Lambda BER Schema

Technical Deep Dive

LinkML Schema Development and Repository Architecture

Agenda

  1. LinkML Schema Architecture
  2. Schema Structure and Design
  3. Code Generation and Compilation
  4. Repository Structure
  5. Development Workflow
  6. Contributing to the Repository
  7. Testing and Validation
  8. Advanced Topics

Part 1: LinkML Architecture

What is LinkML?

Linked Data Modeling Language - A framework for defining data models:

  • Human-readable: YAML-based schema definitions
  • Machine-actionable: Generates code in multiple languages
  • Interoperable: Bridges JSON, RDF, and relational models
  • Extensible: Plugin architecture for custom generators

Think of it as "schema definition as code"

LinkML Metamodel

Every LinkML schema is itself an instance of the LinkML metamodel:

classes:
  Sample:
    description: A biological sample
    attributes:
      sample_code:
        range: string
        required: true
      sample_type:
        range: SampleTypeEnum
        required: true

Metamodel concepts: classes, slots, types, enums

Why LinkML for Structural Biology?

  • Multi-format support: YAML, JSON, RDF/TTL all from one schema
  • Rich semantics: Links to ontologies (GO, ChEBI, UniProt)
  • Validation: Built-in constraints and validation rules
  • Documentation: Auto-generated docs in multiple formats
  • Python integration: Native dataclasses for easy coding
  • Tooling ecosystem: Validators, converters, visualizers

LinkML vs Other Approaches

Approach Pros Cons
JSON Schema Simple, widely adopted Limited semantics, manual docs
OWL/RDF Rich semantics Complex, steep learning curve
Protocol Buffers Fast serialization Limited to specific languages
LinkML Best of all worlds Newer, smaller ecosystem

Part 2: Schema Structure

lambda-ber-schema Architecture

Located at: src/lambda_ber_schema/schema/lambda-ber-schema.yaml

id: https://w3id.org/lambda-ber/lambda-ber-schema
name: lambda-ber-schema
description: Schema for structural biology imaging data

prefixes:
  linkml: https://w3id.org/linkml/
  schema: http://schema.org/

imports:
  - linkml:types

classes:
  # Core classes defined here...

Core Class Hierarchy

Container Classes:

  • Dataset (root) → contains Study objects
  • Study → contains all experimental data

Entity Classes:

  • Sample, SamplePreparation
  • Instrument (+ subclasses for each technique)
  • ExperimentRun, WorkflowRun
  • DataFile, Image (+ specialized image types)

Supporting Classes:

  • MolecularComposition, BufferComposition
  • StorageConditions, ExperimentalConditions

Slot Definitions

Slots are reusable attributes defined separately:

slots:
  sample_code:
    description: Unique identifier for the sample
    range: string
    required: true
    identifier: true

  temperature:
    description: Temperature in Kelvin
    range: float
    unit:
      ucum_code: K

Slots can be inherited and reused across classes.
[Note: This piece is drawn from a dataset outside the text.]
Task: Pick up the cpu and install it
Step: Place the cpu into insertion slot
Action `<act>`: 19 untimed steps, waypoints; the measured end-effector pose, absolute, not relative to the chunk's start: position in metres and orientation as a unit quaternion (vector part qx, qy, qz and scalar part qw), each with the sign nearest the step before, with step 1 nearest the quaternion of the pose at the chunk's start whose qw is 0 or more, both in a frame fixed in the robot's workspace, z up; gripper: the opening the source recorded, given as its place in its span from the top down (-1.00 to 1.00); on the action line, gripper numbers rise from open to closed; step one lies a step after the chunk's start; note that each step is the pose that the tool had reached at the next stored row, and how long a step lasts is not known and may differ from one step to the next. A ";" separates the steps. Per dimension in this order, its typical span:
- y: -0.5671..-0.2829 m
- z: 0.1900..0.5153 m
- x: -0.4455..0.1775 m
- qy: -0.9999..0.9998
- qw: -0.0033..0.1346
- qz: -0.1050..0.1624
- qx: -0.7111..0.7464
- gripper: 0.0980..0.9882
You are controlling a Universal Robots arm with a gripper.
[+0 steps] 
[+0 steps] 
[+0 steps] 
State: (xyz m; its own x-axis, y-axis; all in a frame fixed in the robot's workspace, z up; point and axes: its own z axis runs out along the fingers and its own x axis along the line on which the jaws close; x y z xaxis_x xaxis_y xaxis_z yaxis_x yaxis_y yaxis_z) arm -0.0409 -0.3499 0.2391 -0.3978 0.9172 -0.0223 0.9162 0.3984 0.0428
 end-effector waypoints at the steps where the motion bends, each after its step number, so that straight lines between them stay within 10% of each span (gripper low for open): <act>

Enumerations (Controlled Vocabularies)

enums:
  TechniqueEnum:
    permissible_values:
      cryoem:
        description: Cryo-electron microscopy
      xray:
        description: X-ray crystallography
      saxs:
        description: Small angle X-ray scattering
      waxs:
        description: Wide angle X-ray scattering
      sans:
        description: Small angle neutron scattering

Provides controlled vocabularies throughout the schema.

Design Pattern: Inlined Collections

classes:
  Study:
    attributes:
      samples:
        range: Sample
        multivalued: true
        inlined: true
        inlined_as_list: true
  • multivalued: true → array/list
  • inlined: true → embed objects directly
  • inlined_as_list: true → JSON/YAML array format

Design Pattern: Identifiers and References

classes:
  Sample:
    attributes:
      sample_code:
        identifier: true  # Primary key

  ExperimentRun:
    attributes:
      sample_id:
        range: Sample  # Foreign key reference
        required: true

Supports both embedding and referencing.

Design Decision: Date/Time Handling

Problem: Different systems use different datetime formats

Solution: Use string type with ISO 8601 recommendation

slots:
  collection_date:
    range: string  # Not 'date' type
    description: Date in ISO 8601 format (YYYY-MM-DD)

More forgiving for real-world data integration.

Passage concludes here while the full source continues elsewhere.